* **Work task**
Your copy should match the entries exactly, with no images carried over.

(Saved data entries)
◇ ◇ ◇ ◇ ◇ ◇ ◇

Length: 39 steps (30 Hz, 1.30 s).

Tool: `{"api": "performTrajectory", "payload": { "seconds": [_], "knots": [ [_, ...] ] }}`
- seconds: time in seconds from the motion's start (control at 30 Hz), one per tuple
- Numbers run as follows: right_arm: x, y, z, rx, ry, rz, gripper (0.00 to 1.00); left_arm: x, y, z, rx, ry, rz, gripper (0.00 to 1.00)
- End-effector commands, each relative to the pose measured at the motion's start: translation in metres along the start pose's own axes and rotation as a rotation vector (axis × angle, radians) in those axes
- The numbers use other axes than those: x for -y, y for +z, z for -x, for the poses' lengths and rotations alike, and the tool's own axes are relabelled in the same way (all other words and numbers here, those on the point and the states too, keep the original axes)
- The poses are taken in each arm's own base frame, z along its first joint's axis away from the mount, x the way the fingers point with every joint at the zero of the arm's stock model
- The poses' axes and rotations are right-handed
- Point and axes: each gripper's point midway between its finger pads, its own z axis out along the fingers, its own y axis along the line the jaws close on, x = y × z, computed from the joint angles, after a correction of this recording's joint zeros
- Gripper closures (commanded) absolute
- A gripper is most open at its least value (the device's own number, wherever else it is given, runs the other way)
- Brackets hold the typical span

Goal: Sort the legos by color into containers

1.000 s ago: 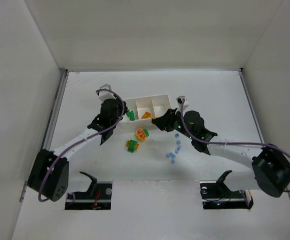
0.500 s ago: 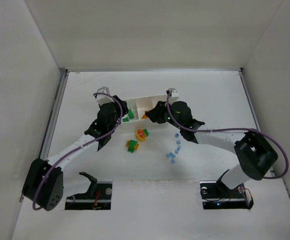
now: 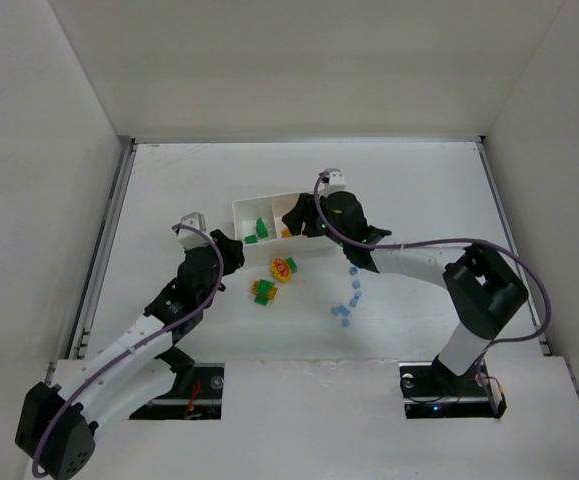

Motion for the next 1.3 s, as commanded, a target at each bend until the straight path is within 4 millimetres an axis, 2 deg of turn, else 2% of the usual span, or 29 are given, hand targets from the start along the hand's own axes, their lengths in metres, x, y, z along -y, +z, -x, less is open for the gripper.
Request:
{"api": "performTrajectory", "payload": {
  "seconds": [0.0, 0.17, 0.23, 0.3, 0.37, 0.43, 0.5, 0.6, 0.7, 0.83, 1.27],
  "knots": [
    [-0.009, -0.006, 0.035, 0.095, -0.008, 0.001, 0.34, -0.014, -0.008, -0.003, 0.003, 0.000, 0.043, 0.61],
    [-0.020, -0.029, 0.017, 0.085, -0.023, 0.004, 0.35, -0.019, -0.010, -0.005, 0.002, -0.006, 0.054, 0.61],
    [-0.030, -0.043, 0.000, 0.060, -0.039, 0.015, 0.52, -0.019, -0.010, -0.005, 0.002, -0.009, 0.053, 0.61],
    [-0.041, -0.055, -0.026, 0.005, -0.068, 0.042, 0.67, -0.019, -0.011, -0.004, 0.006, -0.011, 0.051, 0.61],
    [-0.052, -0.067, -0.053, -0.051, -0.124, 0.080, 0.70, -0.019, -0.011, -0.002, 0.010, -0.015, 0.048, 0.61],
    [-0.063, -0.077, -0.078, -0.100, -0.203, 0.128, 0.66, -0.018, -0.011, -0.001, 0.012, -0.017, 0.045, 0.60],
    [-0.071, -0.082, -0.101, -0.151, -0.273, 0.174, 0.52, -0.016, -0.012, 0.000, 0.014, -0.020, 0.040, 0.60],
    [-0.081, -0.082, -0.121, -0.213, -0.315, 0.226, 0.36, -0.013, -0.012, 0.000, 0.009, -0.022, 0.034, 0.60],
    [-0.090, -0.077, -0.135, -0.254, -0.357, 0.259, 0.29, -0.013, -0.013, -0.001, 0.009, -0.026, 0.031, 0.60],
    [-0.091, -0.065, -0.146, -0.279, -0.409, 0.247, 0.26, -0.018, -0.016, 0.001, 0.011, -0.027, 0.044, 0.60],
    [-0.082, -0.043, -0.161, -0.323, -0.474, 0.193, 0.28, -0.021, -0.016, 0.003, 0.017, -0.033, 0.051, 0.60]
  ]
}}
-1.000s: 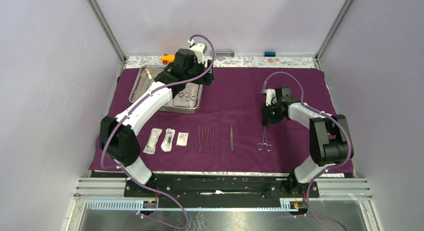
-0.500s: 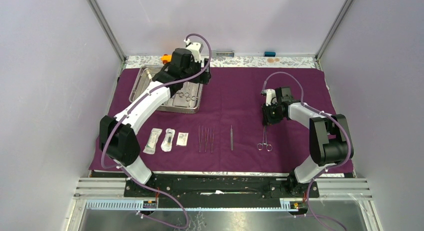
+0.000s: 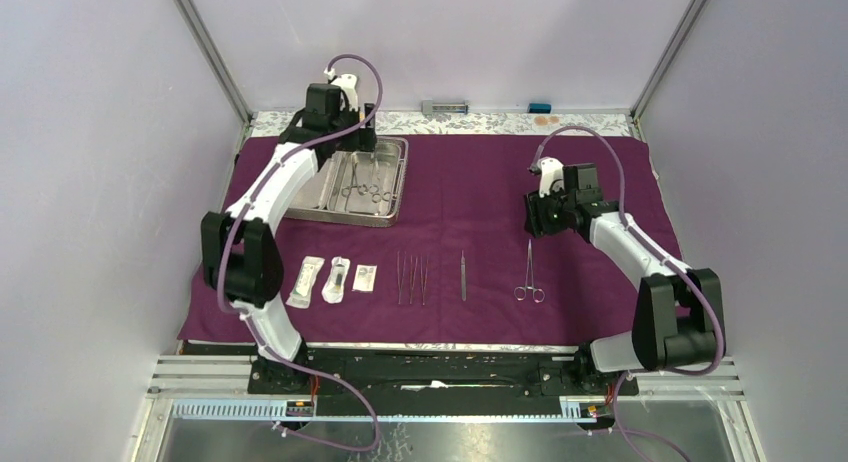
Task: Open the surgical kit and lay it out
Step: Pick up the medical item from the container.
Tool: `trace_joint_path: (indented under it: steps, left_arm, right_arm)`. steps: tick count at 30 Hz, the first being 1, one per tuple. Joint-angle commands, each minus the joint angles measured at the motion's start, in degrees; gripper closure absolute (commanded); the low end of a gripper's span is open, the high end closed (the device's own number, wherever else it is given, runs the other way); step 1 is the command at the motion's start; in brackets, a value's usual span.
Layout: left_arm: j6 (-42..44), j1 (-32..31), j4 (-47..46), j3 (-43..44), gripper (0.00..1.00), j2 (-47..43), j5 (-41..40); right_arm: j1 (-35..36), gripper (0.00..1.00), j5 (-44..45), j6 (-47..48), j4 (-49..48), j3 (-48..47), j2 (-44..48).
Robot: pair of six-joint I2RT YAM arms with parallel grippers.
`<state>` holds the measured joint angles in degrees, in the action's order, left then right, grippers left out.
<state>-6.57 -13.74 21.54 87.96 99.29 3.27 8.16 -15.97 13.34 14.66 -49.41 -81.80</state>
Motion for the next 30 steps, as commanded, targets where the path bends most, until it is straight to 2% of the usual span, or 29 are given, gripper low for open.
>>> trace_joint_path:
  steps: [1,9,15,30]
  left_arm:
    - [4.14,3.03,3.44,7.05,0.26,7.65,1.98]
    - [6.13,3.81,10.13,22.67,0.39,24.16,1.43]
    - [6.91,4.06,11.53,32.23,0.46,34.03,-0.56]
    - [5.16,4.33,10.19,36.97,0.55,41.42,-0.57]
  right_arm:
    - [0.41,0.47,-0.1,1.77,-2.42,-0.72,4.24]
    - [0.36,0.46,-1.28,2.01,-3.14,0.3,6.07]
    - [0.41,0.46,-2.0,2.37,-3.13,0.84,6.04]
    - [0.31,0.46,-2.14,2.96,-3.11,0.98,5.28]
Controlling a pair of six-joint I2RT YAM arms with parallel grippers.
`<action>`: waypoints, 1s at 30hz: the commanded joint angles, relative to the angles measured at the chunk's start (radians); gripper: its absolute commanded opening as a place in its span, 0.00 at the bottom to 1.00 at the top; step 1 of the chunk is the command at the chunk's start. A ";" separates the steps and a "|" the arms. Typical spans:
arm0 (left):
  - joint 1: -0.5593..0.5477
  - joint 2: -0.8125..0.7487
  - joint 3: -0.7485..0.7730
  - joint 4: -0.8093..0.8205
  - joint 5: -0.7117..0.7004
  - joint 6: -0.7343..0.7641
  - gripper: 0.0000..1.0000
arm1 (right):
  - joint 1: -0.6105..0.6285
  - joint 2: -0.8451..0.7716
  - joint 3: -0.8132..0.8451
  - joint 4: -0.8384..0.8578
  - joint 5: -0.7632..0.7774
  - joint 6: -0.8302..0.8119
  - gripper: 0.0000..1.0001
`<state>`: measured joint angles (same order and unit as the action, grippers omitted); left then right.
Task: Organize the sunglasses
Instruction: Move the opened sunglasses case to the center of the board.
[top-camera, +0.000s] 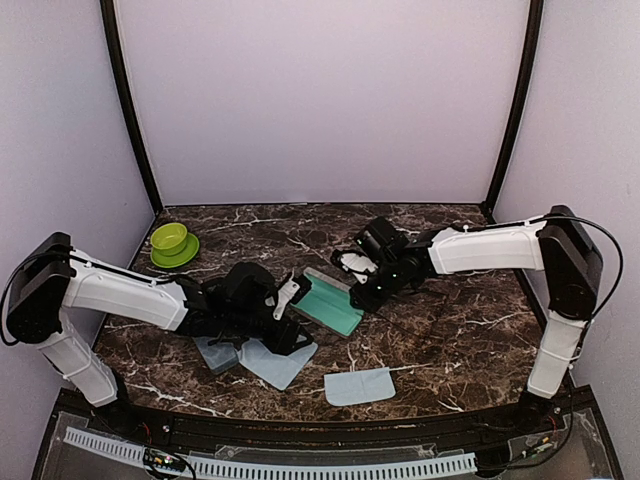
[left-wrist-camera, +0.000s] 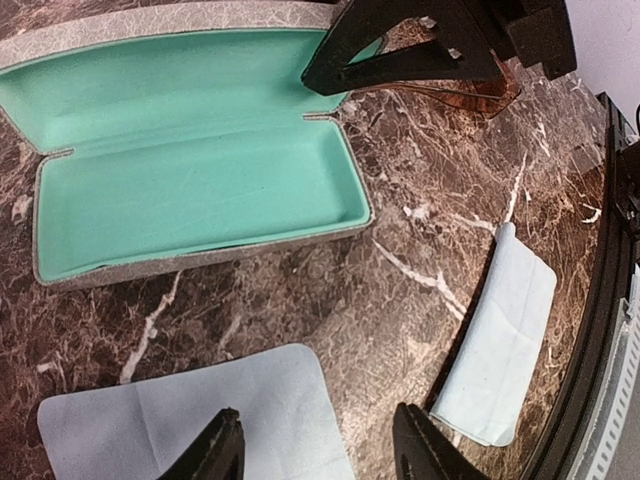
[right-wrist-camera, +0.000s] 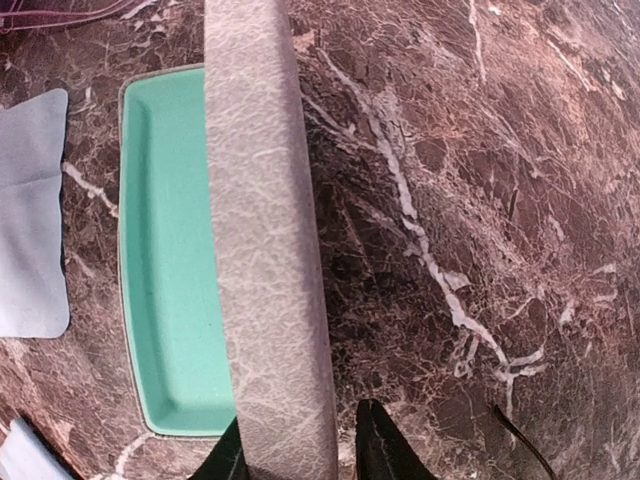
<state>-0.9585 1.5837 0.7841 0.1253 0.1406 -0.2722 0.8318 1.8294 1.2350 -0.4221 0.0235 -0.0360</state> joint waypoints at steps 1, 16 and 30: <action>0.005 -0.033 -0.019 0.013 -0.009 0.006 0.54 | -0.007 -0.063 -0.029 -0.002 0.005 -0.057 0.28; 0.045 0.003 0.006 0.004 -0.022 -0.004 0.54 | -0.006 -0.192 -0.149 0.054 -0.022 -0.060 0.22; 0.196 0.251 0.238 -0.017 -0.085 -0.016 0.53 | -0.007 -0.283 -0.215 0.122 -0.011 0.059 0.44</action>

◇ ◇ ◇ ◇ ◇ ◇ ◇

* **Solution to the exercise**
Length: 39 steps (30 Hz, 1.30 s).

Tool: `{"api": "performTrajectory", "payload": { "seconds": [_], "knots": [ [_, ...] ] }}`
- seconds: time in seconds from the motion's start (control at 30 Hz), one per tuple
- Numbers run as follows: right_arm: x, y, z, rx, ry, rz, gripper (0.00 to 1.00); left_arm: x, y, z, rx, ry, rz, gripper (0.00 to 1.00)
- End-effector commands, each relative to the pose measured at the motion's start: translation in metres along the start pose's own axes and rotation as a rotation vector (axis × angle, radians) in those axes
- The numbers use other axes than those: x for -y, y for +z, z for -x, for the poses' lengths and rotations alike, and the tool's own axes are relabelled in the same way (all other words and numbers here, those on the point and the states too, keep the original axes)
- The poses are taken in each arm's own base frame, z along its first joint's axis away from the mount, x the way the fingers point with every joint at the zero of the arm's stock model
- The poses' axes and rotations are right-handed
- Point and axes: each gripper's point midway between its finger pads, its own z axis out along the fingers, its own y axis along the line the jaws close on, x = y × z, computed from the joint angles, after a correction of this recording's joint zeros
- Gripper closures (commanded) absolute
- A gripper is most open at its least value (the device's own number, wherever else it is given, runs the other way)
- Brackets hold the typical span

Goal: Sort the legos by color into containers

1.000 s ago: 
0.500 s ago: 
now: 

Motion for the next 1.3 s, as commanded, a target at each bend until the straight path is within 4 millimetres an axis, 2 deg of turn, else 2% of the usual span, or 29 are given, hand targets from the start along the hand's own axes, their lengths in metres, x, y, z along -y, +z, -x, less is open for the gripper.
Request:
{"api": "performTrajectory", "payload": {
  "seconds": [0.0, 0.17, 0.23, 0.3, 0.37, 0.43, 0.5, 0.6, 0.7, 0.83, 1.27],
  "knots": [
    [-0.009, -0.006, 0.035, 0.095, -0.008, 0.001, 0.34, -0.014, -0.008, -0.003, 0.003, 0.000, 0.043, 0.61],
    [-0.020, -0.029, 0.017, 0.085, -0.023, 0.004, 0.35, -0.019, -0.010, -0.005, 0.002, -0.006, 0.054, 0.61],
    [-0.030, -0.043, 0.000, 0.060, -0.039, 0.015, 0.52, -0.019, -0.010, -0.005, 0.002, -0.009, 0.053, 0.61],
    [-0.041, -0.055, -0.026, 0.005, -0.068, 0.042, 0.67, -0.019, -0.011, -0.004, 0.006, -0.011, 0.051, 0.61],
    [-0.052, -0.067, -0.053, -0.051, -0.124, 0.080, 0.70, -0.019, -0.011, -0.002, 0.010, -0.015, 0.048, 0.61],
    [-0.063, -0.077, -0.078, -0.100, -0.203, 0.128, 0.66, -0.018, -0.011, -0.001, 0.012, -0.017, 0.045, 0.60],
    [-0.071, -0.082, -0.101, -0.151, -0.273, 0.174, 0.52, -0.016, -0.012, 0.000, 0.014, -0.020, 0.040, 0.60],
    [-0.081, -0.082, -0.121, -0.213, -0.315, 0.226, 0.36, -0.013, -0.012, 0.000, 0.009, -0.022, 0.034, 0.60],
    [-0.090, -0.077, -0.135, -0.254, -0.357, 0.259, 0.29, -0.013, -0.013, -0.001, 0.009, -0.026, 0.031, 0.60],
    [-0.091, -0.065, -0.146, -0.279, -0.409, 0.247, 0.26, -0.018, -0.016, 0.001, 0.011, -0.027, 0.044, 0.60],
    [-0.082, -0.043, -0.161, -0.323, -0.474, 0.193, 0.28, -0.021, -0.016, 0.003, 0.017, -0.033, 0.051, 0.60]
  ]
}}
-1.000s: 
-0.500s: 
+0.000s: 
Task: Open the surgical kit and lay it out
Step: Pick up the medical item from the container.
Tool: `trace_joint_path: (indented under it: steps, left_arm, right_arm)`. steps: tick count at 30 Hz, the first being 1, one per tuple. Joint-angle commands, each minus the joint angles measured at the motion's start, in degrees; gripper closure absolute (commanded); the low end of a gripper's span is open, the high end closed (the device's own number, wherever else it is given, runs the other way); step 1 is the command at the motion's start; in brackets, a value's usual span.
Layout: left_arm: j6 (-42..44), j1 (-32..31), j4 (-47..46), j3 (-43..44), gripper (0.00..1.00), j2 (-47..43), j5 (-41..40); right_arm: j1 (-35..36), gripper (0.00..1.00), j5 (-44..45), j6 (-47..48), j4 (-49..48), j3 (-48..47), j2 (-44..48).
Robot: pair of six-joint I2RT YAM arms with parallel grippers.
`<state>` holds the measured joint angles in degrees, in the action's order, left then right, grippers left out.
<state>-6.57 -13.74 21.54 87.96 99.29 3.27 8.16 -15.97 13.34 14.66 -49.41 -81.80</state>
Motion for the next 30 steps, as commanded, targets where the path bends most, until it is straight to 2% of the usual span, or 29 are given, gripper low for open.
>>> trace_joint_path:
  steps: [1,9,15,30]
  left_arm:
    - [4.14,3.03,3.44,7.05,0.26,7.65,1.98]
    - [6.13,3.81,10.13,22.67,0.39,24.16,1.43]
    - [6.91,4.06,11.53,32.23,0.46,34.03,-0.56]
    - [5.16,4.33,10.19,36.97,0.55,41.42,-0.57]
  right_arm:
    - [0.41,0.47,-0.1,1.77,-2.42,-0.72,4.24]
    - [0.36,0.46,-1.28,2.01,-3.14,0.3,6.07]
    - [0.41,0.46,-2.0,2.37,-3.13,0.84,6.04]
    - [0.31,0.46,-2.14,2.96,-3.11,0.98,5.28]
Controlling a pair of six-joint I2RT YAM arms with parallel grippers.
`<action>`: waypoints, 1s at 30hz: the commanded joint angles, relative to the angles measured at the chunk's start (radians); gripper: its absolute commanded opening as a place in its span, 0.00 at the bottom to 1.00 at the top; step 1 of the chunk is the command at the chunk's start. A ";" separates the steps and a "|" the arms. Typical spans:
arm0 (left):
  - joint 1: -0.5593..0.5477
  - joint 2: -0.8125..0.7487
  - joint 3: -0.7485..0.7730
  - joint 4: -0.8093..0.8205
  - joint 5: -0.7117..0.7004
  - joint 6: -0.7343..0.7641
  - gripper: 0.0000..1.0000
arm1 (right):
  - joint 1: -0.6105..0.6285
  - joint 2: -0.8451..0.7716
  - joint 3: -0.8132..0.8451
  - joint 4: -0.8384..0.8578
  - joint 5: -0.7632..0.7774
  - joint 6: -0.8302..0.8119
  - gripper: 0.0000..1.0001
`<state>`: measured joint angles (same order and unit as the action, grippers omitted); left then right.
Task: Organize the sunglasses
Instruction: Move the opened sunglasses case to the center of the board.
[top-camera, +0.000s] 
[left-wrist-camera, +0.000s] 
[right-wrist-camera, +0.000s] 
<state>-0.9585 1.5837 0.7841 0.1253 0.1406 -0.2722 0.8318 1.8294 1.2350 -0.4221 0.0235 -0.0360</state> joint waypoints at steps 1, 16 and 30: <action>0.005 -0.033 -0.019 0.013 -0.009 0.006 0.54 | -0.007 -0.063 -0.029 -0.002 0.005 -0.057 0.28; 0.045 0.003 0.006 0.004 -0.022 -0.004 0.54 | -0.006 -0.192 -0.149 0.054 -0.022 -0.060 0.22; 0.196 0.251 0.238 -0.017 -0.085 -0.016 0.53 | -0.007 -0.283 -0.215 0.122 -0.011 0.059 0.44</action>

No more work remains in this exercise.